Every line of the records below from the line with "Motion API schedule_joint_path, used" up to and including the line with "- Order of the" must be reproduced exactly, and no line outside that range.

[Items from a data source]
* * * *

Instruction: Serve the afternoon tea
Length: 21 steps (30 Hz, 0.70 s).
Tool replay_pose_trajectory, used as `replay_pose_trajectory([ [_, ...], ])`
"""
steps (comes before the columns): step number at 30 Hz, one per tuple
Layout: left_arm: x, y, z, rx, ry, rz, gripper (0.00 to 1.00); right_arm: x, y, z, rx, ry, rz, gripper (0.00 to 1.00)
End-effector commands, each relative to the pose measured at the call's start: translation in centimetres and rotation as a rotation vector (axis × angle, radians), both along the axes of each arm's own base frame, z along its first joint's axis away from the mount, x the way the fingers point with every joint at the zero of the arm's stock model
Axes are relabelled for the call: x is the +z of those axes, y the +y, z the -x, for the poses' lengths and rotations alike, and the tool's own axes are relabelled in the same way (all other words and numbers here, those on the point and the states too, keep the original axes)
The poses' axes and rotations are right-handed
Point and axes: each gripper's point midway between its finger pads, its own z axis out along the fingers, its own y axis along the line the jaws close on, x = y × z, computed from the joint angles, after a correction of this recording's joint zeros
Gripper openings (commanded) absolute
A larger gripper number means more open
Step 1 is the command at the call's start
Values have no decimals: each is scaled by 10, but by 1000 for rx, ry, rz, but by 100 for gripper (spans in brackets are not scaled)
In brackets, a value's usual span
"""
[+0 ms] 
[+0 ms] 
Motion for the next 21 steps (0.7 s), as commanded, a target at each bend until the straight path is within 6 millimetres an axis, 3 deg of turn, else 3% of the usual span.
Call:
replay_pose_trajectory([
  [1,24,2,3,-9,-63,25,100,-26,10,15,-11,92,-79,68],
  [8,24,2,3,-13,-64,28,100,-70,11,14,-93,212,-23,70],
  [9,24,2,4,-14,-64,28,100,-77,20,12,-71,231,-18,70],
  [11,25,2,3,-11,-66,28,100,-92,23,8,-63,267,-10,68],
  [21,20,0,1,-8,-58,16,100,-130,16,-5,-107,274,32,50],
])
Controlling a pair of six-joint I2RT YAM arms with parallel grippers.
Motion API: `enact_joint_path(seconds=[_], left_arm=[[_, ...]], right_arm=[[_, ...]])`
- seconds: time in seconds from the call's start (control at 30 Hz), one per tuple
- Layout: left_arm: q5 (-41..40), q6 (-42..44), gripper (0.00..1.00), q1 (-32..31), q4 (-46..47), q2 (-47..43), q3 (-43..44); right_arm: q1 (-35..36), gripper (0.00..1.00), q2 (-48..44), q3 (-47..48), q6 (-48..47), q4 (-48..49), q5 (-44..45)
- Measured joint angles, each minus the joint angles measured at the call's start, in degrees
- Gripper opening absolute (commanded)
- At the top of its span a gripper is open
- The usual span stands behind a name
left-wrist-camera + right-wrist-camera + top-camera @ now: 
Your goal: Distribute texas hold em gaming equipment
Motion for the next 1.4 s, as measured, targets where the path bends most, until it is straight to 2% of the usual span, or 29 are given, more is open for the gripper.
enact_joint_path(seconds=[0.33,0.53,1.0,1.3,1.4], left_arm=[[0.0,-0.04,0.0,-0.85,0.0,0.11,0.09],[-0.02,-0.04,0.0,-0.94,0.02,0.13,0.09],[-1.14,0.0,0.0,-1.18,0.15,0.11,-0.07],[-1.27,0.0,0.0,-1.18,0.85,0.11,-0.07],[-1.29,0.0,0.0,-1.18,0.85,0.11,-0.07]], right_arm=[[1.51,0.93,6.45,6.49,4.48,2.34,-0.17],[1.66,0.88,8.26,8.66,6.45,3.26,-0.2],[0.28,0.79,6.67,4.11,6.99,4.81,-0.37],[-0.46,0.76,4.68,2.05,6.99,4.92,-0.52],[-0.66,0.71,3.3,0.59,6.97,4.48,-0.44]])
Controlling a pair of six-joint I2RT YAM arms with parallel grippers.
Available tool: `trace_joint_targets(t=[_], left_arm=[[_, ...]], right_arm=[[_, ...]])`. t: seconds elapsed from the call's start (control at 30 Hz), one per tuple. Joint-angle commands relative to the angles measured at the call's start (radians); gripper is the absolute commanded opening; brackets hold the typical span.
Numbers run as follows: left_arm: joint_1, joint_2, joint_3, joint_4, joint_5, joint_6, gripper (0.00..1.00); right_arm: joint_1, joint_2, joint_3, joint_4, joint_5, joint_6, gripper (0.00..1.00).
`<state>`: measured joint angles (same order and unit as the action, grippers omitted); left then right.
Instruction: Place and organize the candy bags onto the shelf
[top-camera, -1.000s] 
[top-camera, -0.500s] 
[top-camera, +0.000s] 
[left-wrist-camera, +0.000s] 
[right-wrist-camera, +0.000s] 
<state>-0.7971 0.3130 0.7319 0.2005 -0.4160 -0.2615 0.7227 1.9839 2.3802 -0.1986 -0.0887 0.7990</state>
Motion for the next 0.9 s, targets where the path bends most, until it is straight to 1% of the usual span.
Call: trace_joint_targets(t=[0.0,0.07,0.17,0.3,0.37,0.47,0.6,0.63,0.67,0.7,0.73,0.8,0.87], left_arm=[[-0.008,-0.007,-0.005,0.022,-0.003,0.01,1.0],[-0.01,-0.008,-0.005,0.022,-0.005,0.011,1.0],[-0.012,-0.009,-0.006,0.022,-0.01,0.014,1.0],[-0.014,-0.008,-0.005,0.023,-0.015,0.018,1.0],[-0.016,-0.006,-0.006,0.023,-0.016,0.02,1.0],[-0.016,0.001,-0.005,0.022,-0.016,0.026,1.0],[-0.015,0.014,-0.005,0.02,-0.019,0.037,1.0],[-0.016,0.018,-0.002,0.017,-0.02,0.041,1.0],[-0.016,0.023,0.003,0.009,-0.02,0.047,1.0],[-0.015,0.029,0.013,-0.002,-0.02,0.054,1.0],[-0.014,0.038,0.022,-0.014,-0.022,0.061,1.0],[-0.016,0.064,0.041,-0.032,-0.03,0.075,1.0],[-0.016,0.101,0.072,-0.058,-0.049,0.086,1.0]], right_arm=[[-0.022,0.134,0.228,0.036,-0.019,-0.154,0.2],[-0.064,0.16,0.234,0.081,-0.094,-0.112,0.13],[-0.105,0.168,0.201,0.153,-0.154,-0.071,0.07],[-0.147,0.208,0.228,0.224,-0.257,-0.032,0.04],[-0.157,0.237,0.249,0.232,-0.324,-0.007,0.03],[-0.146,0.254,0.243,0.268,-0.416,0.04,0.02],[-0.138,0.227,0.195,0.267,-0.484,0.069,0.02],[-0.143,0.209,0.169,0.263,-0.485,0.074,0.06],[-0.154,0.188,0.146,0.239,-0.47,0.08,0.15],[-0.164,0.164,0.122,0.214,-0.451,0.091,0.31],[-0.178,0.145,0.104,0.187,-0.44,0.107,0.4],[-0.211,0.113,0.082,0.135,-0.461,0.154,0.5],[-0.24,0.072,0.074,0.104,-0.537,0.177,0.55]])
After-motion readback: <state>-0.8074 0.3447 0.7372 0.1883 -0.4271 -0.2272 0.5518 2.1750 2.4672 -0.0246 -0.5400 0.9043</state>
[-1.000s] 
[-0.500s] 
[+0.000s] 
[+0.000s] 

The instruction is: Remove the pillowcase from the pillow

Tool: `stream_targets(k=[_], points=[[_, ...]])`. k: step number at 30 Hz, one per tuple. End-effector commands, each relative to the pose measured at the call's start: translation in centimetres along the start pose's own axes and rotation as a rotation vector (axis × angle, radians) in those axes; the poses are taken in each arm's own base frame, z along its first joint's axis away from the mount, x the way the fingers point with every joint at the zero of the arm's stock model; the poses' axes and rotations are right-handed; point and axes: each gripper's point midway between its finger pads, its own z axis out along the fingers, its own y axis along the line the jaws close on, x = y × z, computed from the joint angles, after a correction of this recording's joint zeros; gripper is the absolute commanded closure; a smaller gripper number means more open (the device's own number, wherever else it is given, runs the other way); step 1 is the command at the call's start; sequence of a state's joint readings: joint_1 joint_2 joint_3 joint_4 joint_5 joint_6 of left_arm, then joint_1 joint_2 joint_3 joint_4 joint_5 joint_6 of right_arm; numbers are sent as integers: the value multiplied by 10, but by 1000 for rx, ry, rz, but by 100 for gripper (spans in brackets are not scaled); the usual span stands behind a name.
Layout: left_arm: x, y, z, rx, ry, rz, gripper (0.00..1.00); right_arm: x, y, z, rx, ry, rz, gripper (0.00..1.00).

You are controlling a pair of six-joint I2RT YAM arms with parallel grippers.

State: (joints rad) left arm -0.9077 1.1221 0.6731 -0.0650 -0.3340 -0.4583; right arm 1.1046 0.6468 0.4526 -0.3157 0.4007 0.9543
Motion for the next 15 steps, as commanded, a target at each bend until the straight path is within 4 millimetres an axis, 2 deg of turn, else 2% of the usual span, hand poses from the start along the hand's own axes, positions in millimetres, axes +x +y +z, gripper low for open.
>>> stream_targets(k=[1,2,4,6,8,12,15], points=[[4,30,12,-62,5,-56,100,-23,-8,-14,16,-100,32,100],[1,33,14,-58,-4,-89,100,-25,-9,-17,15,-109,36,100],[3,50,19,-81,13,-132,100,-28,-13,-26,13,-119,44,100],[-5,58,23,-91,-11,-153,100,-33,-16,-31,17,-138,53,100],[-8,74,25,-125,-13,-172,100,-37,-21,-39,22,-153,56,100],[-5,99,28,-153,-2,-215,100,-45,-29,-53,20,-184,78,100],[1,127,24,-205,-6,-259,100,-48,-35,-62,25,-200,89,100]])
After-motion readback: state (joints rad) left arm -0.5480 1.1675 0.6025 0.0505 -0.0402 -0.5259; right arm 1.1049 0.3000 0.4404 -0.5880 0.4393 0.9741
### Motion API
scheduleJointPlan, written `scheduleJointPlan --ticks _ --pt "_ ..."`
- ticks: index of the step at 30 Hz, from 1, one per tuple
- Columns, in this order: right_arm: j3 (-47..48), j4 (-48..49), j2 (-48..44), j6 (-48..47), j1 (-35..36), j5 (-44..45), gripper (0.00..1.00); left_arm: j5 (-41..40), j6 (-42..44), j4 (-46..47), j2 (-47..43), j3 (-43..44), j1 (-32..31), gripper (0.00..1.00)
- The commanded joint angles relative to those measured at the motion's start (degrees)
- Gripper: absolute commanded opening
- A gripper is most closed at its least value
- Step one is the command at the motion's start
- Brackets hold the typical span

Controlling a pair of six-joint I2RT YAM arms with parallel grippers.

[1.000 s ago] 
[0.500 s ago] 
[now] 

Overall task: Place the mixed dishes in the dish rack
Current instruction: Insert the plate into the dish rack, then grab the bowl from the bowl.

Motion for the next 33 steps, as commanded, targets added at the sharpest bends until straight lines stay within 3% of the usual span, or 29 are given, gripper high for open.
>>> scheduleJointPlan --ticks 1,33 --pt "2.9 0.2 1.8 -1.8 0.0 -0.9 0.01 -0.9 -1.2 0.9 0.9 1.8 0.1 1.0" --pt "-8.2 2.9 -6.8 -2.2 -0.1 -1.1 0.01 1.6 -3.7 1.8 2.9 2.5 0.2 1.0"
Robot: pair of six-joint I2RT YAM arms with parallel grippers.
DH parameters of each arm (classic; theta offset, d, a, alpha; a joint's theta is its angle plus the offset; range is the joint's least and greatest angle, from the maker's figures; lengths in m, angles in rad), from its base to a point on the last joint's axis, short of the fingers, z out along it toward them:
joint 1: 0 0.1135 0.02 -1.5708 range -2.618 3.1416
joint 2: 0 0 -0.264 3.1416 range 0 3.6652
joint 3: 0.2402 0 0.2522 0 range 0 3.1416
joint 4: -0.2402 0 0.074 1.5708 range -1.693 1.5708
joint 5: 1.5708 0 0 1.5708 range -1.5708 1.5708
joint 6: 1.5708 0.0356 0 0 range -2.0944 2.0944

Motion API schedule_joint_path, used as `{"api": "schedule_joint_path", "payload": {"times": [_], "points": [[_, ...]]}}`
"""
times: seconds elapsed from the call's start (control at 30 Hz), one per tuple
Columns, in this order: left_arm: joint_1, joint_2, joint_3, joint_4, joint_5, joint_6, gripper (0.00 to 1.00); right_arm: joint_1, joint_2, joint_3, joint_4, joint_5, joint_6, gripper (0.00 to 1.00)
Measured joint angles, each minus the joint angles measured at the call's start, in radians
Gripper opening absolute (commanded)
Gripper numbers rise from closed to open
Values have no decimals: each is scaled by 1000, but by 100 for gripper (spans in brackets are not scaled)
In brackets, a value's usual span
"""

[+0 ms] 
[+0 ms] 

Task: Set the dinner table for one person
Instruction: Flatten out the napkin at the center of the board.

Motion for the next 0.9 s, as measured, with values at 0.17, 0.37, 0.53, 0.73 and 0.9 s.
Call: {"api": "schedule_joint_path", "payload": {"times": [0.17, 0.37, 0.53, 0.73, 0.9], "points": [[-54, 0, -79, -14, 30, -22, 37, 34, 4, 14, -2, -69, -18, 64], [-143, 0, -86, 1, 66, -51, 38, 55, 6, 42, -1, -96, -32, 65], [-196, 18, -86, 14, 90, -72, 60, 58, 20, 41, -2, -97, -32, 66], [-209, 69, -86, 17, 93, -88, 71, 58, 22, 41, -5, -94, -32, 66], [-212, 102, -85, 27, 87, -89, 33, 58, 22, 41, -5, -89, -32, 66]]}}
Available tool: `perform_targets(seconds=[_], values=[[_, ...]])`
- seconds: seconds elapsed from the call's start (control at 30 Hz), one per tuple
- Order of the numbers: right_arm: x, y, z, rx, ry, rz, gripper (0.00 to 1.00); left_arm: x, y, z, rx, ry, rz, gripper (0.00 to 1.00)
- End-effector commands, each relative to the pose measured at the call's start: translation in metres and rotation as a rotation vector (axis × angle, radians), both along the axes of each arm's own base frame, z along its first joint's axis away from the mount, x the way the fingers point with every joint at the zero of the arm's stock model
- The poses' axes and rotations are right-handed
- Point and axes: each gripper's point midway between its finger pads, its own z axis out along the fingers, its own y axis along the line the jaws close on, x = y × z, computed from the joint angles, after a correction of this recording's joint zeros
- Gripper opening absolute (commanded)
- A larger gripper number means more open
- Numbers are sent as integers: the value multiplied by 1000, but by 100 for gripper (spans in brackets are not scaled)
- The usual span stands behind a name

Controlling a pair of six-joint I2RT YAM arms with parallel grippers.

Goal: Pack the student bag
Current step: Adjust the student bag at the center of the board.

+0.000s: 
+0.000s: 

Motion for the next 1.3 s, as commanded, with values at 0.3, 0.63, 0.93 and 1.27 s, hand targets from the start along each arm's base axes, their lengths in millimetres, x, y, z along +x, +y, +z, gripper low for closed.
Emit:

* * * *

◆ **Exercise solution**
Motion API schedule_joint_path, used as `{"api": "schedule_joint_path", "payload": {"times": [_], "points": [[_, ...]]}}`
"""
times: seconds elapsed from the call's start (control at 30 Hz), one per tuple
Columns, in this order: left_arm: joint_1, joint_2, joint_3, joint_4, joint_5, joint_6, gripper (0.00 to 1.00); right_arm: joint_1, joint_2, joint_3, joint_4, joint_5, joint_6, gripper (0.00 to 1.00)
Measured joint angles, each minus the joint angles measured at the call's start, in radians
Gripper opening absolute (commanded)
Gripper numbers rise from closed to open
Values have no decimals: each is scaled by 1000, but by 100 for gripper (spans in brackets are not scaled)
In brackets, a value's usual span
"""

[+0 ms] 
[+0 ms] 

Task: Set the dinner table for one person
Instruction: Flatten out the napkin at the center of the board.

Motion for the next 0.9 s, as measured, with values at 0.17, 0.37, 0.53, 0.73 and 0.9 s.
Call: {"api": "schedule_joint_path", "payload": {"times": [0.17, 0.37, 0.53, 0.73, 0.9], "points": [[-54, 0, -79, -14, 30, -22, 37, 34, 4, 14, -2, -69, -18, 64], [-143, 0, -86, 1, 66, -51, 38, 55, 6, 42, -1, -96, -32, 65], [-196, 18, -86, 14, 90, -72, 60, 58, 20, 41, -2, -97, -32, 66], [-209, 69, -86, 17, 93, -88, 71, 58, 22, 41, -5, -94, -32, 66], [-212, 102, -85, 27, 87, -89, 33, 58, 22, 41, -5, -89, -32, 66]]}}
Available tool: `perform_targets(seconds=[_], values=[[_, ...]])`
- seconds: seconds elapsed from the call's start (control at 30 Hz), one per tuple
- Order of the numbers: right_arm: x, y, z, rx, ry, rz, gripper (0.00 to 1.00); left_arm: x, y, z, rx, ry, rz, gripper (0.00 to 1.00)

The answer has been written out completely.